--- Work to complete ---
Count every line below that contains "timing", then state the total with no other output.

--- Supplied material ---
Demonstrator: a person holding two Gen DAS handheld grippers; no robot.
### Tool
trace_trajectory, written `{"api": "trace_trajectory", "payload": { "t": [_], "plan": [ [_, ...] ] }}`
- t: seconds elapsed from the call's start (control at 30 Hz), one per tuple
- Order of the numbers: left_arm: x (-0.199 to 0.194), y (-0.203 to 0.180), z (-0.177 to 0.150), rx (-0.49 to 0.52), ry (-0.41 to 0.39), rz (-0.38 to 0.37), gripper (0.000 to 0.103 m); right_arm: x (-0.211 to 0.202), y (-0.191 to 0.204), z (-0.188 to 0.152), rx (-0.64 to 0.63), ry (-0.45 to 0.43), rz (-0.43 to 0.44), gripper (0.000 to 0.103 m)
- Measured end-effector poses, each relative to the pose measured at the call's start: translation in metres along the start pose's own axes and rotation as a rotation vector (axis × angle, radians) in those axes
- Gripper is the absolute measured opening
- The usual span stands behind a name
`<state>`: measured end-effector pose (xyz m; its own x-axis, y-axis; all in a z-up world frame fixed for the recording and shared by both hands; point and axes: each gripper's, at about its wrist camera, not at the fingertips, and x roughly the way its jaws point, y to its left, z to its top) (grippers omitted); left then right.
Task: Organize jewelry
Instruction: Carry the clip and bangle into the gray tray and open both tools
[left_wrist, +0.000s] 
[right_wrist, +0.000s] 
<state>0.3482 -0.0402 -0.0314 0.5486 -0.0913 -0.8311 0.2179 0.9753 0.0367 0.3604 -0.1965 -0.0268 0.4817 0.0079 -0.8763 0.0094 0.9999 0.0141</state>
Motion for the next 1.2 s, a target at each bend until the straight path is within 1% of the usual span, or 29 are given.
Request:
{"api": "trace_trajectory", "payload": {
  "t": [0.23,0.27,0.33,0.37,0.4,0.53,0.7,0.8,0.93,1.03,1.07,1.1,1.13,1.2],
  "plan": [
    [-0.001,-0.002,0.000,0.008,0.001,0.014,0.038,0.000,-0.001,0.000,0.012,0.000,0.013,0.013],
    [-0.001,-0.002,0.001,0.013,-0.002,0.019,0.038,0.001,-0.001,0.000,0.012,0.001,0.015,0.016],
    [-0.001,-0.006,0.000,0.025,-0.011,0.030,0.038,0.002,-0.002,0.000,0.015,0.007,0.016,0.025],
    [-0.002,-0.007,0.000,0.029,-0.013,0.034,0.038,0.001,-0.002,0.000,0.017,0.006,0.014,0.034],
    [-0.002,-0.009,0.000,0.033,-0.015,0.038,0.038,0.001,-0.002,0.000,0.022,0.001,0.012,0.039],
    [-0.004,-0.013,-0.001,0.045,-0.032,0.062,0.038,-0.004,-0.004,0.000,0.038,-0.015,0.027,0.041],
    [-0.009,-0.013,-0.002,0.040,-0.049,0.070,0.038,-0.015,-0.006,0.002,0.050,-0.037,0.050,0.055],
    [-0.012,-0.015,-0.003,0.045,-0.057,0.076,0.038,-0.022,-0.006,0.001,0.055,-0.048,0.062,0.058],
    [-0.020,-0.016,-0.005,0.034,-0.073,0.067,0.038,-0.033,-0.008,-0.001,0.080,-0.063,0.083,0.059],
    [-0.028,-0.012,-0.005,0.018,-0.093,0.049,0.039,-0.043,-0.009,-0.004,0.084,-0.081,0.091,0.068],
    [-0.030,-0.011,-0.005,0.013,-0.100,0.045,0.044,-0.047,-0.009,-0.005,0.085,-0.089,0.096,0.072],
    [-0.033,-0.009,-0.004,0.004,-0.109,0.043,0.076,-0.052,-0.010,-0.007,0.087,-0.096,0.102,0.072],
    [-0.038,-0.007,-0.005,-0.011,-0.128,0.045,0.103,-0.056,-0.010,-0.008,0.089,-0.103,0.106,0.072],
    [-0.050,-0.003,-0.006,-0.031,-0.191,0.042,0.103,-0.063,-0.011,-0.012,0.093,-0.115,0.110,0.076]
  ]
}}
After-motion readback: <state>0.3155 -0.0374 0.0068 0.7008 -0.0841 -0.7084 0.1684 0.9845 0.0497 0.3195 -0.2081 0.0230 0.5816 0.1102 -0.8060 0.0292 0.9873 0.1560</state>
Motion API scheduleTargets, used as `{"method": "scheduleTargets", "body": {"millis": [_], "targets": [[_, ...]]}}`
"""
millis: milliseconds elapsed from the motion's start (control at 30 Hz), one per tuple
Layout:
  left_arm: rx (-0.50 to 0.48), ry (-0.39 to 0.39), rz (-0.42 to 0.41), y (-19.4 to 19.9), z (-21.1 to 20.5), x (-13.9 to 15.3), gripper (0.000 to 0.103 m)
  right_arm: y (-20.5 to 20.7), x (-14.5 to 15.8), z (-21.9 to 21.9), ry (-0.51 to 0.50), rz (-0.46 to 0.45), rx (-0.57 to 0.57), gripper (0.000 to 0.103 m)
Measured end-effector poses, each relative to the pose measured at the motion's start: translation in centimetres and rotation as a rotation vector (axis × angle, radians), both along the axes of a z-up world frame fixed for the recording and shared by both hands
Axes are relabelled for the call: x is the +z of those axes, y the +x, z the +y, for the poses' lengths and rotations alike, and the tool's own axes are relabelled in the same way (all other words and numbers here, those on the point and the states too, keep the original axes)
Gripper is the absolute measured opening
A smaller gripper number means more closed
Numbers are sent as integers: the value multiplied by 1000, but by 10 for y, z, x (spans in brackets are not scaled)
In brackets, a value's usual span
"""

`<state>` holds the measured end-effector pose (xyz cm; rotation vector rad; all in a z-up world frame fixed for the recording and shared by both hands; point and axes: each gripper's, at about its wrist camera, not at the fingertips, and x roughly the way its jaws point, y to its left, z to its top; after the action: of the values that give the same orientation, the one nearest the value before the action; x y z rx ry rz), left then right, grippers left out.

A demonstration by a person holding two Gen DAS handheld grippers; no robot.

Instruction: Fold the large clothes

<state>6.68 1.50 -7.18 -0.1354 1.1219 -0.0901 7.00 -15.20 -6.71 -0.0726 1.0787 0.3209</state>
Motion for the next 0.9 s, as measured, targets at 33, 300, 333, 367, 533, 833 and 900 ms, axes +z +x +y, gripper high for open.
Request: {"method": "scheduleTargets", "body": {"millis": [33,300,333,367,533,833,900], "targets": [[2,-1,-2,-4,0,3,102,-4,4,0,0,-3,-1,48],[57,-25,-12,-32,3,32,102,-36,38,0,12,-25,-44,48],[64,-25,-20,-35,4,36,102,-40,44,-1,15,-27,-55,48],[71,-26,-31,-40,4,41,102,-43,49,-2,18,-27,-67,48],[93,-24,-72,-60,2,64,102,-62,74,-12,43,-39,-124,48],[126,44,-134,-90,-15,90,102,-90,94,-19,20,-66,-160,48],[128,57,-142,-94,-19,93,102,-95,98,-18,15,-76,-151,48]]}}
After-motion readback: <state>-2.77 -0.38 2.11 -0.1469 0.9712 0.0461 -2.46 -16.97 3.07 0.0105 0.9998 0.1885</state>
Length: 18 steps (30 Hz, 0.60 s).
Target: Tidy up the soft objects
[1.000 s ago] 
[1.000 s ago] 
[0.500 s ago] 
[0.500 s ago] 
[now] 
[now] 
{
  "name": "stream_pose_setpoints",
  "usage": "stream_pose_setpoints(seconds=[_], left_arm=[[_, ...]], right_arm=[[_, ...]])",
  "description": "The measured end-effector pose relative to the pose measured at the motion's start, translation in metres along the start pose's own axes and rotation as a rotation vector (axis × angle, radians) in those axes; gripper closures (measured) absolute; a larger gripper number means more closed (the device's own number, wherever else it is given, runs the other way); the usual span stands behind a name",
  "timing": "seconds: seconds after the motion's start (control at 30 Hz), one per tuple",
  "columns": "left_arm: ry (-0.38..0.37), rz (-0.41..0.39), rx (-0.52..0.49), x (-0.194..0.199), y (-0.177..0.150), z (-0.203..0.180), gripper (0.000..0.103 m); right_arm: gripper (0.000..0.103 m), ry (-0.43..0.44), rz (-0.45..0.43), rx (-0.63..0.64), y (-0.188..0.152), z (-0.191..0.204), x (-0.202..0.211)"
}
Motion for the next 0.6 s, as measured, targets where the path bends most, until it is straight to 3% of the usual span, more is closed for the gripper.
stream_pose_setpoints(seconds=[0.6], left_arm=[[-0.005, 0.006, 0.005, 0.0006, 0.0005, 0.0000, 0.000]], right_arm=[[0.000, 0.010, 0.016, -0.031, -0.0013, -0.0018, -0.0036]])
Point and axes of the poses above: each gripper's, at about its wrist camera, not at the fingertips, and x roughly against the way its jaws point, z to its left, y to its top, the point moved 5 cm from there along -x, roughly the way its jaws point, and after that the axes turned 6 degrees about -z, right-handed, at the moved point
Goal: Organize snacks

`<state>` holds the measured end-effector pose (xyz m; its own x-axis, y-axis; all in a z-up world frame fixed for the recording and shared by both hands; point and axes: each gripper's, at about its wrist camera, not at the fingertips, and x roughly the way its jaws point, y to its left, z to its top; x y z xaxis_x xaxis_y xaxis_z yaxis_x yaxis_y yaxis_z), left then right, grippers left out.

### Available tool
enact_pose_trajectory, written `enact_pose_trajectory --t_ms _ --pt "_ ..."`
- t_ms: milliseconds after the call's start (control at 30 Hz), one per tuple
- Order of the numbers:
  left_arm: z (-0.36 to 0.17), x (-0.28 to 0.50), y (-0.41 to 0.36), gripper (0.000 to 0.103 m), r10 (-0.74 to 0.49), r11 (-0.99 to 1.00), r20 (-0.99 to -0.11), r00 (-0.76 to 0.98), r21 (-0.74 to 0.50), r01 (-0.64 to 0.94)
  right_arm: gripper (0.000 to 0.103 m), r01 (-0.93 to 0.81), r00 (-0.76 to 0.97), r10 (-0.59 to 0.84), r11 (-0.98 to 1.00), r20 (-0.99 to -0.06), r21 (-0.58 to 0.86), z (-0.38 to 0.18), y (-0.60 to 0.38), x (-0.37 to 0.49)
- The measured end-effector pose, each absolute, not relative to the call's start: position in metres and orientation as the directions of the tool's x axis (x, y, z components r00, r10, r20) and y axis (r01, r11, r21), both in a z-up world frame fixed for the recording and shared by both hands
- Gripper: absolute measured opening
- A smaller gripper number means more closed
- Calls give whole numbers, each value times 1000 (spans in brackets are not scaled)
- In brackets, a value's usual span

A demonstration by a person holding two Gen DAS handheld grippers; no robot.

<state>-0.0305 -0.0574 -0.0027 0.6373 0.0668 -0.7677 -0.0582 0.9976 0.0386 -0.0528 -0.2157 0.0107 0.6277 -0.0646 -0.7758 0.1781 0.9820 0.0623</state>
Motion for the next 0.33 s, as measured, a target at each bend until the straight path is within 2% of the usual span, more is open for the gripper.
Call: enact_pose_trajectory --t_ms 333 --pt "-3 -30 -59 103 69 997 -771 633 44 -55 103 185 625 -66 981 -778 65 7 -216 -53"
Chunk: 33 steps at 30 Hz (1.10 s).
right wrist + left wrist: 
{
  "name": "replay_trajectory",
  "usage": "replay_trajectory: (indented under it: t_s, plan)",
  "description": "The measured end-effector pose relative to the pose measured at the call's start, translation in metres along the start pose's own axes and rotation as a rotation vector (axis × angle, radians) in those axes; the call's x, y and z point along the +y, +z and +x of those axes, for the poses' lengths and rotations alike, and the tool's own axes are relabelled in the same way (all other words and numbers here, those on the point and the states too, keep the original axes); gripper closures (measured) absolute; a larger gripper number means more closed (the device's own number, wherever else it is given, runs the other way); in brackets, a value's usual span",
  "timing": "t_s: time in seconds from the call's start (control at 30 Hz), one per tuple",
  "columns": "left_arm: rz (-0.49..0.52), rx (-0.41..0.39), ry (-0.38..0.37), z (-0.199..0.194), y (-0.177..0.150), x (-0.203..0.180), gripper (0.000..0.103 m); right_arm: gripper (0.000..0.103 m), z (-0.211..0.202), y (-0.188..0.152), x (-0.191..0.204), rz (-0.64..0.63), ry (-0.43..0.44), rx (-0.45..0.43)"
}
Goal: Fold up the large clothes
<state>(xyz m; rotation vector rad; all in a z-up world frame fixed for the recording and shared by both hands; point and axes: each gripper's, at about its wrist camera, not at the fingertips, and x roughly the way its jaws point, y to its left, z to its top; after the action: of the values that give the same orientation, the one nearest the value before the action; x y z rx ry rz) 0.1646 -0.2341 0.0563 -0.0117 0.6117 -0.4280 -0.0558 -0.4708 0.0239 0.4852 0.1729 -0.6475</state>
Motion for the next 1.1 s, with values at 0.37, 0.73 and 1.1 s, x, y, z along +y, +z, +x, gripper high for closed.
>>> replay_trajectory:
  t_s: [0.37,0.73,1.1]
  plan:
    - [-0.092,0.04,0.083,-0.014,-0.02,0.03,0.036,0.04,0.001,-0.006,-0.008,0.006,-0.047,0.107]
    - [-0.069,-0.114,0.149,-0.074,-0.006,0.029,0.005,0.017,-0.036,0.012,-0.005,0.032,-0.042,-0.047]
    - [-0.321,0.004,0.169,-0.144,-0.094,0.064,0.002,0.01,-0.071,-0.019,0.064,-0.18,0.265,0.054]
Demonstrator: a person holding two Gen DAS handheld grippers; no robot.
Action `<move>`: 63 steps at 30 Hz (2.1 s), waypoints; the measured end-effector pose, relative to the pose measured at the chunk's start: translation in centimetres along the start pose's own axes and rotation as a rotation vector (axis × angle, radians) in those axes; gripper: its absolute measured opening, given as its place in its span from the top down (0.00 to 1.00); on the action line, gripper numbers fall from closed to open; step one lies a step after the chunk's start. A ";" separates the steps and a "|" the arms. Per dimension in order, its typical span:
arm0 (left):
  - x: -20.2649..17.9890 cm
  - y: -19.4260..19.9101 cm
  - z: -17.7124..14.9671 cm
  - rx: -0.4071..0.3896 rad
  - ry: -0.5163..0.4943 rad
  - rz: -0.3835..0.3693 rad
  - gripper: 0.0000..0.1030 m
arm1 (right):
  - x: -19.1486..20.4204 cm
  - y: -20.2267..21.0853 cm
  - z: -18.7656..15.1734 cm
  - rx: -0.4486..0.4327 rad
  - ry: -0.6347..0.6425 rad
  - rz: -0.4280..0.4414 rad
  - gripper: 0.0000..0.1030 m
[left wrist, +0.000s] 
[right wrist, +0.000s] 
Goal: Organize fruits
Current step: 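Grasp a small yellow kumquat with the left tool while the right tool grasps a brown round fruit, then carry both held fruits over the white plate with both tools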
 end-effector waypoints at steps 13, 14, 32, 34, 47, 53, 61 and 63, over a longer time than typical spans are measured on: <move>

--- Answer to this problem ---
2